▶ **What to work on**: The expected output is an exact copy of the lines from the one containing "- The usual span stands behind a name" to the final line below, minus any pictures.

Records excerpted from a collection
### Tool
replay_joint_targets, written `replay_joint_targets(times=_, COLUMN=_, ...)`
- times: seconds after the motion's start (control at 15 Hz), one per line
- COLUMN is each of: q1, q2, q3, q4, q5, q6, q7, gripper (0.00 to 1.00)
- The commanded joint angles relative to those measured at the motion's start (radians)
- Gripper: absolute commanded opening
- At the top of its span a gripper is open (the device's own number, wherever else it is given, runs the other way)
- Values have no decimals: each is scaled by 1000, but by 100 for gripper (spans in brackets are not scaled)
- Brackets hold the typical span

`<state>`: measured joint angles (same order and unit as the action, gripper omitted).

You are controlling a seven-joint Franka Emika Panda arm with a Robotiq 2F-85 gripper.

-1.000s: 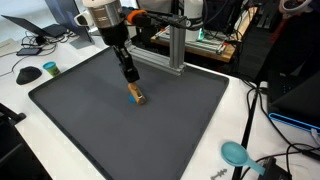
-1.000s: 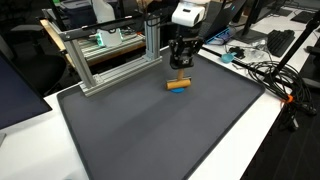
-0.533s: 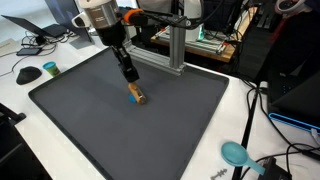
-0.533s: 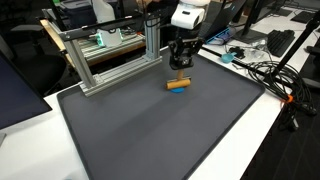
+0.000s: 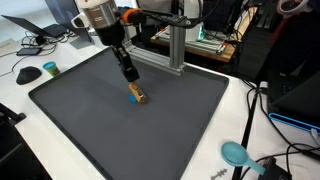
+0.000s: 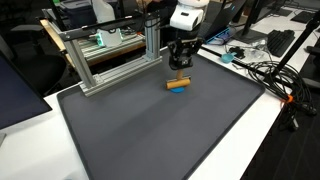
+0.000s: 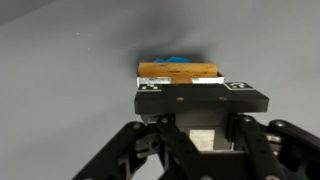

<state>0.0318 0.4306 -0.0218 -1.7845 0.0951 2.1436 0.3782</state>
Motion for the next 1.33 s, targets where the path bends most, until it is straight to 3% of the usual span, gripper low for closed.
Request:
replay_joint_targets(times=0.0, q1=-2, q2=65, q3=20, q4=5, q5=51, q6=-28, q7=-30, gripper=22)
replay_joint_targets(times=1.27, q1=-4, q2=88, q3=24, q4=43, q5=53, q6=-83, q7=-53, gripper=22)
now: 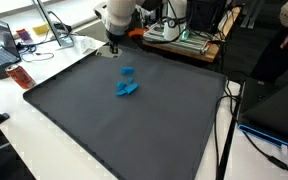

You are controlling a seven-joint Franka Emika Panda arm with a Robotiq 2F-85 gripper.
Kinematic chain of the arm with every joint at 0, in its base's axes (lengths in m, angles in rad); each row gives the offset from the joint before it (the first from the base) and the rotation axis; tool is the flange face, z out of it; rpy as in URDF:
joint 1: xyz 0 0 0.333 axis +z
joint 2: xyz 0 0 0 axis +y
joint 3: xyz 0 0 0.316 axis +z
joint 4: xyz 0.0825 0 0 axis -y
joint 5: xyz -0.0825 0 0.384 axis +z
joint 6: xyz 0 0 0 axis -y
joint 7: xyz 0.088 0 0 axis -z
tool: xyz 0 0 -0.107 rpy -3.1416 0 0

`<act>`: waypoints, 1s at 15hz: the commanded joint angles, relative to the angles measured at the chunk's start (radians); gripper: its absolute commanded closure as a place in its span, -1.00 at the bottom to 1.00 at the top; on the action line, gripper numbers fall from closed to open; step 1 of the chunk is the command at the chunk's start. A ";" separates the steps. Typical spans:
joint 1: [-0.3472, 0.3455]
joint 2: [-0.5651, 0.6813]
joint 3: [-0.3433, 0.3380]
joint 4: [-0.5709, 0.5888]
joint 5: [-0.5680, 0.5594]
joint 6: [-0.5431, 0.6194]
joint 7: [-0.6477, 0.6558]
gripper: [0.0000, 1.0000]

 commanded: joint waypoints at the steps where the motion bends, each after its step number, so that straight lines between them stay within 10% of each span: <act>1: -0.008 0.045 0.020 0.022 0.003 -0.042 0.042 0.98; 15: -0.003 0.350 0.030 0.423 0.229 -0.421 0.063 0.98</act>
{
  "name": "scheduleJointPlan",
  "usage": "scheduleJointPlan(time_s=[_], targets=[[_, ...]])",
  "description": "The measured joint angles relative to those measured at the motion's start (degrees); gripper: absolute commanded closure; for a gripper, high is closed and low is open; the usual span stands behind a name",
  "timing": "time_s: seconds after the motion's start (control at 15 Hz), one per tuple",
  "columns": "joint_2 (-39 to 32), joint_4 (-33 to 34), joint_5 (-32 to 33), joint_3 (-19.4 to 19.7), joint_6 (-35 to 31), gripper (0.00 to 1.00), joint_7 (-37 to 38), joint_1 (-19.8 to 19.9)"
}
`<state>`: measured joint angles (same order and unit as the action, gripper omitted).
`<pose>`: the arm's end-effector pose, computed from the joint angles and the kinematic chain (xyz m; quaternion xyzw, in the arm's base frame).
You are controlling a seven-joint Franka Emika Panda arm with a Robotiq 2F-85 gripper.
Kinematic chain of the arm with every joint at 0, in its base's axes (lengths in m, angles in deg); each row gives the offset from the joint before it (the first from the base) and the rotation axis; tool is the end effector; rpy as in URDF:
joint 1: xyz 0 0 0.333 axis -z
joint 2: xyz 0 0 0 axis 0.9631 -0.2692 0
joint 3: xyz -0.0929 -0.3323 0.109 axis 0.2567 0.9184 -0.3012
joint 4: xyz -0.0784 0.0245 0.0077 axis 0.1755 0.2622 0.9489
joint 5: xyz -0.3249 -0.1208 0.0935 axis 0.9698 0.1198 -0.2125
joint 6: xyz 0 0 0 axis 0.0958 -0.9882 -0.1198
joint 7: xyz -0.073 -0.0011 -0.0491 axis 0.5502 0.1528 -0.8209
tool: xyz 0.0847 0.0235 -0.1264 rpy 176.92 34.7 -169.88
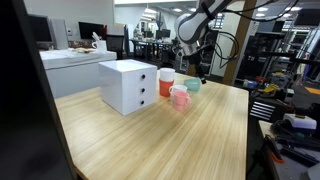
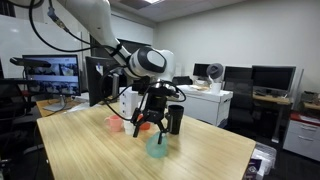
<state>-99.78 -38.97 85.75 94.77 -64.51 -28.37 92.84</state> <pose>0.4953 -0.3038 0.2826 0.9567 0.1322 -0.2571 0.0354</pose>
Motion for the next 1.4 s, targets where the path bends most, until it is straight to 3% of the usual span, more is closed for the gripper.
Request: scheduleJointPlan(time_s=[0.47, 1.2, 1.27, 1.4], targets=[[-0.3, 0.0, -1.0, -1.0, -1.8, 0.0, 1.2, -0.1], [-2.9, 3.2, -8.7, -1.6, -9.8, 0.01, 8.5, 0.6], [-3.1, 3.7, -9.4, -1.6, -10.0, 0.26, 9.4, 0.8], [-3.6, 4.8, -10.2, -1.4, -10.3, 0.27, 10.9, 1.2]])
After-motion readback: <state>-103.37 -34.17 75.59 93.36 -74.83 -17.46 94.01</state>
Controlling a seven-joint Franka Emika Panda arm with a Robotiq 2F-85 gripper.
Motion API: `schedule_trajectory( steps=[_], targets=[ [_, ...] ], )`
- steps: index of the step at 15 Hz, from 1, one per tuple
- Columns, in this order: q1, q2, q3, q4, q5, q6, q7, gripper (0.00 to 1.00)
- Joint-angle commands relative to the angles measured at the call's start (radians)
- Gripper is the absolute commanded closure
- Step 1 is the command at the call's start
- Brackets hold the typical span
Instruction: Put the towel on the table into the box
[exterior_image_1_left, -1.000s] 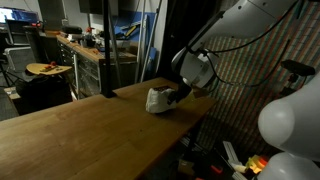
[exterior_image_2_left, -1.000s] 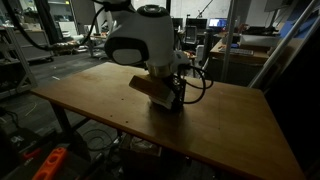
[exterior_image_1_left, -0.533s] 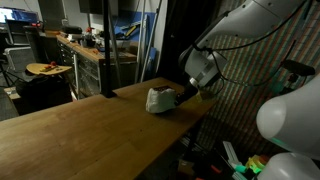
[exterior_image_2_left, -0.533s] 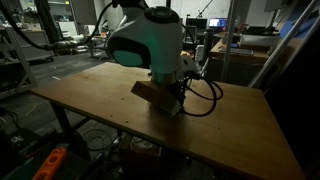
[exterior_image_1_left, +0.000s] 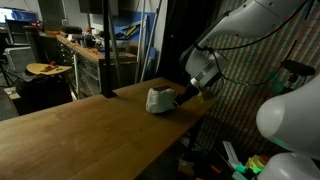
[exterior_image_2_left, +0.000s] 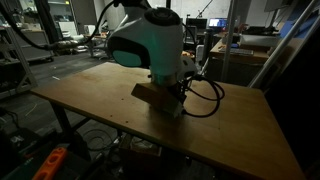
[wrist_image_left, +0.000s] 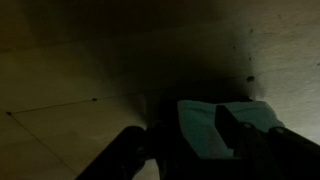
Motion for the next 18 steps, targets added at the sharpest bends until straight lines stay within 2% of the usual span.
schedule_trajectory(
  steps=[1,4,9,18],
  targets=[
    [-0.02,-0.017,0.042,0.007,0.053,-0.01,-0.065,0.22],
    [-0.021,-0.001,0.059,0.015,0.073,0.003,-0.106,0.0],
    [-0.037,0.029,0.064,0.028,0.095,0.012,-0.19,0.01],
    [-0.097,0.068,0.111,0.074,0.252,-0.005,-0.397,0.0]
  ],
)
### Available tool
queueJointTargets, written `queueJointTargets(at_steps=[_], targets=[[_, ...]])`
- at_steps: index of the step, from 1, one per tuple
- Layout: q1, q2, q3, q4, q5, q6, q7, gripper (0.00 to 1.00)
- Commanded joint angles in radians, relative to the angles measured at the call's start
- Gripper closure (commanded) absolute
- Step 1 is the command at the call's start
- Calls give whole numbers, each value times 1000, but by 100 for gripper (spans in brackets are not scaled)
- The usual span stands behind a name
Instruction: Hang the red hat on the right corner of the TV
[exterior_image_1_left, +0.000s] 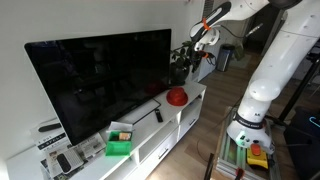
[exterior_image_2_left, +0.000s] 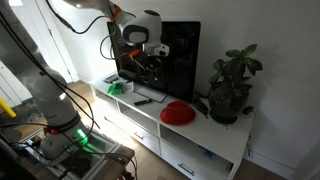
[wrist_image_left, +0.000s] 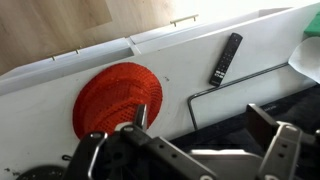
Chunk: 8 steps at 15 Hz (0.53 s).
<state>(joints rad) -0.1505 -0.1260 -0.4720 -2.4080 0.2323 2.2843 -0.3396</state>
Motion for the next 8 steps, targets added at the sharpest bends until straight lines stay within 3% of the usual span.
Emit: queueJointTargets(at_steps=[1, 8], targets=[[-57, 44, 49, 17, 31, -5, -30, 0], [-69, 104, 55, 60, 49, -18, -49, 0]])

▶ **Written answer**:
- The usual span stands behind a name
Instruction: Hang the red hat on the right corner of the TV
[exterior_image_1_left, +0.000s] 
[exterior_image_2_left, +0.000s] 
[wrist_image_left, +0.000s] 
Chunk: 8 steps at 15 Hz (0.53 s).
<state>(joints rad) -0.1505 -0.1260 -0.4720 -2.4080 0.2323 2.2843 -0.3396</state>
Motion for the next 8 steps, targets added at the sharpest bends until straight lines stay within 3% of the usual span.
Emit: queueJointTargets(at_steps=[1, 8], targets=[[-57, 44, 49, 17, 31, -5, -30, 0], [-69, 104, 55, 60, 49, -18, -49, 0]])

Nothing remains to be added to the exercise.